Someone in my family:  “I lost 3 pounds…but it’s probably just water weight.”  A few hours later, “I exercised 40 minutes but it wasn’t very good as I was trying to do 45.”

Me:  “Mother!  If I lost 3 pounds would you bash me and tell me it’s just “water weight?”  Or if I exercised 40 minutes would you tell me that I was a failure because I didn’t do 45?”

Person in my family:  “No!  Absolutely not.  I would never say that to you!”

Me:  “Well then?!”

Oftentimes we treat others nicer than we treat ourselves.

I say to myself, “I feel so frustrated that people don’t listen.”  Or I look in the mirror and say “I need to lose a few pounds but it’s so hard.  I try and it comes right back.”  Then I go to work and think “Why do others have the life they wanted yet as hard as I try and go for it, I have very little of what I have dreamed about.”

Yet would I tell someone else I loved the same thing the same way?

“People don’t listen to you so it’s probably not worth trying very hard.”
“You put a lot of effort in for not much result so maybe it’s best not to work so hard.”
“You really need to lose a few pounds but it’s hard and it will probably just come right back.”  “Everyone else will get their dreams fulfilled but you’ll probably be left out and a leftover.”

Would I say this to others?  As a Christian, I wouldn’t ever say those things to someone!  (At least I hope I wouldn’t.)   But it’s what we tell ourselves.

What happens though is that thoughts become seeds.    

If I plant an avocado seed, why do I get so frustrated when it doesn’t produce peaches?  I just want peaches!   I plant the thing again and again it doesn’t produce any peaches!  The blasted thing keeps making avocados!  Every.  Single.  Time.
That is until I put the seed in the ground corresponding to the fruit I want.   So yesterday I went walking.  I said out loud to myself, “I don’t eat junk, I eat LIFE.”  “I am self-controlled because that’s what God gives his children.”  “I’m a skinny person and I exercise and eat well, where I’m at now is a facade for who I really am.”  “God has a hope and a future and good plans for me.”
This isn’t a ‘name it, claim it’ practice.  This is believing the truth of His Word and speaking it over my life.
So last night I was hungry and I knew there was this in the house:  A Snicker’s Bar.
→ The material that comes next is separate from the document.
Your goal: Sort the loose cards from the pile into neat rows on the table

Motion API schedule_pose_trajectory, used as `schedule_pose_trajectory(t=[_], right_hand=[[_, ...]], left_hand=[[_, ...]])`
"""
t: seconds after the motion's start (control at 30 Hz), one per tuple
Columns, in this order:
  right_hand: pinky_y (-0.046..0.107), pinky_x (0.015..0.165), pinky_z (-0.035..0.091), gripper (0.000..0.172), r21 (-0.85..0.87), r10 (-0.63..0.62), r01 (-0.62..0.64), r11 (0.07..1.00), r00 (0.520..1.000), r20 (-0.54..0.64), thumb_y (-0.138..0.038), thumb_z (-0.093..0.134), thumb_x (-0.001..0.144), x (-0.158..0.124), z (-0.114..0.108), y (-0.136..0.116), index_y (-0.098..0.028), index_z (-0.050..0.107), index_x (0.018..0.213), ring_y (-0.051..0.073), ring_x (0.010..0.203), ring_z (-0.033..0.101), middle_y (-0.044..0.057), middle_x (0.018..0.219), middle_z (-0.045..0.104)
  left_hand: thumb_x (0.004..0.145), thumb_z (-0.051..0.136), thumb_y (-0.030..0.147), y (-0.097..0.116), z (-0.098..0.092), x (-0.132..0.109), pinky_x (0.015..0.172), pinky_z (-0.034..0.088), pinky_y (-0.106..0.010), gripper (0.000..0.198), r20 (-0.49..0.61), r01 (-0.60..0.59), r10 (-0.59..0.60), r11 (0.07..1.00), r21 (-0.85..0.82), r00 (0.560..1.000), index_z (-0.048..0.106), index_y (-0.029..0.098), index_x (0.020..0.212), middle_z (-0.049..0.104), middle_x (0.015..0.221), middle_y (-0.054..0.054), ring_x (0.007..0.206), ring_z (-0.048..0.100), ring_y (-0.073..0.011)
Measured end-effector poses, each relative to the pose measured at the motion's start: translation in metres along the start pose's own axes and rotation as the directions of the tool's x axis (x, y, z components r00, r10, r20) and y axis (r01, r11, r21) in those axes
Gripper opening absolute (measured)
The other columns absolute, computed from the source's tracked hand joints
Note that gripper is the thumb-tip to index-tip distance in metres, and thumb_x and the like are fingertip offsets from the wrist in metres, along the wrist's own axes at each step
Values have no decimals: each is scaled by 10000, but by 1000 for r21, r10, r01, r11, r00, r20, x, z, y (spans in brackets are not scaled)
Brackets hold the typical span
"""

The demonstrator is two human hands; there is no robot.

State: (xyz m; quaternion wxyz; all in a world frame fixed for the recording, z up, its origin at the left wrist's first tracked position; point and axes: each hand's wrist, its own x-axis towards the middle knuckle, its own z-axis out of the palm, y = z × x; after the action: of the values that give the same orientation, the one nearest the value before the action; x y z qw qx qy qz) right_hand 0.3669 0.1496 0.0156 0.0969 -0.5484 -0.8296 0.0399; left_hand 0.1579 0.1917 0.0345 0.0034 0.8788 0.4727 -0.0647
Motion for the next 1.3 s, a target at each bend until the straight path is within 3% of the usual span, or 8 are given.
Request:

It usually takes about 2 seconds worth of justification before a large number of those are in my mouth and tummy.  And surprisingly, with no effort or will power on my own, the part of my mind that had been told “I don’t eat junk, I eat life!”  began to war with the part that says “Yum!  Dig in!”  And well, without hardly even trying, I finally got to eat some of those peaches.